SOURCE DATA:
—————

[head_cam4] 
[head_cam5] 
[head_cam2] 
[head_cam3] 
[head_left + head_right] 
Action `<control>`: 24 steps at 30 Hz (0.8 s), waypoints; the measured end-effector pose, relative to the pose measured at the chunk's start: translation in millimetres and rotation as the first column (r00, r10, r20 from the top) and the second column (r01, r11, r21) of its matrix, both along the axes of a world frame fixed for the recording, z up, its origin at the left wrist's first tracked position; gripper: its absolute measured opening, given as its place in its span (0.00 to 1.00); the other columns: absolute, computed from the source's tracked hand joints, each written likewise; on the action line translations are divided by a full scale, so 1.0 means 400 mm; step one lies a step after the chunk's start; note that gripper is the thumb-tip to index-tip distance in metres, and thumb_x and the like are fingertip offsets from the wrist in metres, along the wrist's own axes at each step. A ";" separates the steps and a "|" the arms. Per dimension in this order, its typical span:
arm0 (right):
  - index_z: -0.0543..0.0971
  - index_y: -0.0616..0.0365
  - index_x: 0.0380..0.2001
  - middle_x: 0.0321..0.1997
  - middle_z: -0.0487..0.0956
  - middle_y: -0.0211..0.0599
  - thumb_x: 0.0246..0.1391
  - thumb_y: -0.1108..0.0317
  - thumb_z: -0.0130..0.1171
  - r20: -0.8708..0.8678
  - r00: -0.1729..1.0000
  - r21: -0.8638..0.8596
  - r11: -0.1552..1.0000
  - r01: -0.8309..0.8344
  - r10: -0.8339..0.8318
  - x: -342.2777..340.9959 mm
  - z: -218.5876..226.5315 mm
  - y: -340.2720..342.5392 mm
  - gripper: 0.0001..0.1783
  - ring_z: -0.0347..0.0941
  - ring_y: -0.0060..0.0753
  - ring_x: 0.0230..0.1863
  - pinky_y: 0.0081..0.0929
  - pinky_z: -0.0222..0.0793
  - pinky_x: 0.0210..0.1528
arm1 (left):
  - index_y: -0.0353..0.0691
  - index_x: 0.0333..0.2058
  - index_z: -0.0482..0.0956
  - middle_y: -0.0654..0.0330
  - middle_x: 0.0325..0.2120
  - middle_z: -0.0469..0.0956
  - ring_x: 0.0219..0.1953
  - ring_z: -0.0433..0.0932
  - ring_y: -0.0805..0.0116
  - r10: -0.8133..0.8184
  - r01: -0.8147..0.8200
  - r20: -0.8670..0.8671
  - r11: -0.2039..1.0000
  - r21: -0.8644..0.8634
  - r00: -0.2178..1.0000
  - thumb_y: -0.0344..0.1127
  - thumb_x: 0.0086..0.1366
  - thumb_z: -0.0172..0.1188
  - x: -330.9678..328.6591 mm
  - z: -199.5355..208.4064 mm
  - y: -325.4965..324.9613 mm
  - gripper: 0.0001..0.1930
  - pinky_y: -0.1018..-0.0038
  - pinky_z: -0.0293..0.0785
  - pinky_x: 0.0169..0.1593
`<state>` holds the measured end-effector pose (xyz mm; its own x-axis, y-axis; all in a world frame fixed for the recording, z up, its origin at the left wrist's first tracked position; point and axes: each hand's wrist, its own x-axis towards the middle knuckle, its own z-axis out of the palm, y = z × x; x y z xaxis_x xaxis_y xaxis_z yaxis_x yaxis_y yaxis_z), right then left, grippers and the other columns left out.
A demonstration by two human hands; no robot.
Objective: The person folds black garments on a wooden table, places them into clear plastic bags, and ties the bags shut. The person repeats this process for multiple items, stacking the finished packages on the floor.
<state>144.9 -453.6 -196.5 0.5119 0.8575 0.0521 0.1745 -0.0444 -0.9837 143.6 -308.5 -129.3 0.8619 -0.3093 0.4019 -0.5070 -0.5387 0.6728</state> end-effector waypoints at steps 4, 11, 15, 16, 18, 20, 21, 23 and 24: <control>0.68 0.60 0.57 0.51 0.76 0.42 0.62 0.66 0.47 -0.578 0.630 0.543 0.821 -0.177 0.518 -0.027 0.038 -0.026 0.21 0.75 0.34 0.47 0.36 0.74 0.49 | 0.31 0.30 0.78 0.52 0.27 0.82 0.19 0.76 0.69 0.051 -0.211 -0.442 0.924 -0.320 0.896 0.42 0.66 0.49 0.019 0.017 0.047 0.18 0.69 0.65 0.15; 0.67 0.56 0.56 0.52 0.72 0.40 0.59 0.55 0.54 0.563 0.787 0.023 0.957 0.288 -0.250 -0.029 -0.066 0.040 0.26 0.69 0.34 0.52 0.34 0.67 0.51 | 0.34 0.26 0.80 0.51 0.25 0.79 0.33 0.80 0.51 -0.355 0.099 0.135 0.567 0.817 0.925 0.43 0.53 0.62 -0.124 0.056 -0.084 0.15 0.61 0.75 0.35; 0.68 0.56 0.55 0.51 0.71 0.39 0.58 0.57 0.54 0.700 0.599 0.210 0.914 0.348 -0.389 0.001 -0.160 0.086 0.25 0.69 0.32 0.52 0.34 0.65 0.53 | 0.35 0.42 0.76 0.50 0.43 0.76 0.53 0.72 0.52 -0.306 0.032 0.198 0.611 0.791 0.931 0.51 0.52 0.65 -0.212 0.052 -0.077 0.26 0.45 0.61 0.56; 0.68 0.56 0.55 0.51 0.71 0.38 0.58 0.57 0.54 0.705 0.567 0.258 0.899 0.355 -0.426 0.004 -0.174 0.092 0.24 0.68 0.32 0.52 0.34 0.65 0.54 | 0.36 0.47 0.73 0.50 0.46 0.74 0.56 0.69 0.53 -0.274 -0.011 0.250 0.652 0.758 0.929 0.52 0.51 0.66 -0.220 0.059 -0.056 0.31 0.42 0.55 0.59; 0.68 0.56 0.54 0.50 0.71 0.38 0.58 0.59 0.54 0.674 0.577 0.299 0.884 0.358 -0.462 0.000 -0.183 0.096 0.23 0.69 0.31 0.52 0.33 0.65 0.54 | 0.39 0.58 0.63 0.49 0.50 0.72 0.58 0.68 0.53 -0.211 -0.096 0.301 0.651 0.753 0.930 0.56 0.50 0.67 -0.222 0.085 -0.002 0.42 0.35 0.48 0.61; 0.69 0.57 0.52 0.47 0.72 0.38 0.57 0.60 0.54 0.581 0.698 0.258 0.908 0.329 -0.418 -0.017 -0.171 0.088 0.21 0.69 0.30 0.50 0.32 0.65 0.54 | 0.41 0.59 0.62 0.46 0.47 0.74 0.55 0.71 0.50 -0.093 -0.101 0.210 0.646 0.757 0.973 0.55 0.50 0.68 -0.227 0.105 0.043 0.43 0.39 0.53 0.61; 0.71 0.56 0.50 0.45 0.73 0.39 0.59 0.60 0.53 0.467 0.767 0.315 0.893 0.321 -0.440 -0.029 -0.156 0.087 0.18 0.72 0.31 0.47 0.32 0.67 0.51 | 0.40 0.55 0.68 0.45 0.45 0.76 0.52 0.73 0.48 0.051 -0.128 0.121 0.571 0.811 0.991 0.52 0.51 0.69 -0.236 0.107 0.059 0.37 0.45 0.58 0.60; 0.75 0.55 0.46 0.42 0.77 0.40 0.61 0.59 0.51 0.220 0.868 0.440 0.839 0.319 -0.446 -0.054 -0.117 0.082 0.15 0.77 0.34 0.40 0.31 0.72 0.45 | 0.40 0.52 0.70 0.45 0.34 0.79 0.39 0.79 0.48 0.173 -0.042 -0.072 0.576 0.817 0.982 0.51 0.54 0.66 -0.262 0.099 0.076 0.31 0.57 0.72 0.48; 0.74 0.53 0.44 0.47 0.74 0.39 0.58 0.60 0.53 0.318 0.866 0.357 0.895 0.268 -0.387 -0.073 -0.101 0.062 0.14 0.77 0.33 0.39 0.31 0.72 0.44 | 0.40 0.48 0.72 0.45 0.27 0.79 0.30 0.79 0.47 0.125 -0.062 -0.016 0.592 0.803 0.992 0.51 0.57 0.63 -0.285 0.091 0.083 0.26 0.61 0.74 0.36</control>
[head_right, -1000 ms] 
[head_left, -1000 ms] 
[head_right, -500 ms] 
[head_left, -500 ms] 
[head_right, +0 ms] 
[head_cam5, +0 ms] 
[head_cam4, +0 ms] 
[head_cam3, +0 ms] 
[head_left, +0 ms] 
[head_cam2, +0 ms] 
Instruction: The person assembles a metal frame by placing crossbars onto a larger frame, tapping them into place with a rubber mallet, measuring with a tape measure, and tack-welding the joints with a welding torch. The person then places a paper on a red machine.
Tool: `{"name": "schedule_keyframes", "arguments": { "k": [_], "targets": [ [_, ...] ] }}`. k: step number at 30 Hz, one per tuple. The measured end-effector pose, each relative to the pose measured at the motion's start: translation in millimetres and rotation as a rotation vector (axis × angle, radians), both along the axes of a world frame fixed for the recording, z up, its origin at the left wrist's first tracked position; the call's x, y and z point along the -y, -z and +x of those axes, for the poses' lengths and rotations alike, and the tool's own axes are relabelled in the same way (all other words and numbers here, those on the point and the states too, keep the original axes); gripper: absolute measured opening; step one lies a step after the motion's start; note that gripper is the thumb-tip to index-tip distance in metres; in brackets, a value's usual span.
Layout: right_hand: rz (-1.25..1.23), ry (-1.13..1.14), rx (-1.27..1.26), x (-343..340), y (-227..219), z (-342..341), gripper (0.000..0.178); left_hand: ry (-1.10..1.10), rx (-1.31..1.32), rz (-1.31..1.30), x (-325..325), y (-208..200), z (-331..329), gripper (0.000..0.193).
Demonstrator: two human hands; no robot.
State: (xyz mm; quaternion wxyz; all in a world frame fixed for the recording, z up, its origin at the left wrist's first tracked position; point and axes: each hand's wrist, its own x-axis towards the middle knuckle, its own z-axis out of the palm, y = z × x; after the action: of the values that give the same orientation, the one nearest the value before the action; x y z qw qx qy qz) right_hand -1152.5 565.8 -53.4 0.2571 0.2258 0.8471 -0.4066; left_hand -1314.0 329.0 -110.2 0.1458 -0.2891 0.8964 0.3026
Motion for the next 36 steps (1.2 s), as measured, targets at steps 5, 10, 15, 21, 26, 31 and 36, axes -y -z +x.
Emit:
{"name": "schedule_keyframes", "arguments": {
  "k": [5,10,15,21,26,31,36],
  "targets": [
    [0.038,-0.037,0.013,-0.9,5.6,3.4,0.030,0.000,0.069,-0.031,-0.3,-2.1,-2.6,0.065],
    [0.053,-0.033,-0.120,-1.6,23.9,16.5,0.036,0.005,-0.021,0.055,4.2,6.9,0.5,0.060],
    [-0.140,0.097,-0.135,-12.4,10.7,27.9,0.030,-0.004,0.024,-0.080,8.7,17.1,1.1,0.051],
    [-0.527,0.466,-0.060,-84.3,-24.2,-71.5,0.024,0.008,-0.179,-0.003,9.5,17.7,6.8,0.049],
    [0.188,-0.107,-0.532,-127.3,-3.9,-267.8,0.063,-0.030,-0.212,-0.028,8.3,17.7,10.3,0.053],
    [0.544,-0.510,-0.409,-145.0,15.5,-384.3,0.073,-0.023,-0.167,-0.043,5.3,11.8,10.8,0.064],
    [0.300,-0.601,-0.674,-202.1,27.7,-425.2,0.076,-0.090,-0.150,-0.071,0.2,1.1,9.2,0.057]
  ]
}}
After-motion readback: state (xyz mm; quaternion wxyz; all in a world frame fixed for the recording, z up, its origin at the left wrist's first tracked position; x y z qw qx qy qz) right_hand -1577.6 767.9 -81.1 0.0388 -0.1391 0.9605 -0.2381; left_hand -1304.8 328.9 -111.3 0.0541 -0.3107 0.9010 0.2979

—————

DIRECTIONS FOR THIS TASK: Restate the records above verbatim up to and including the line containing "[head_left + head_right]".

SOLUTION BELOW:
[head_cam4] 
[head_cam5] 
[head_cam2] 
[head_cam3] 
[head_left + head_right] 

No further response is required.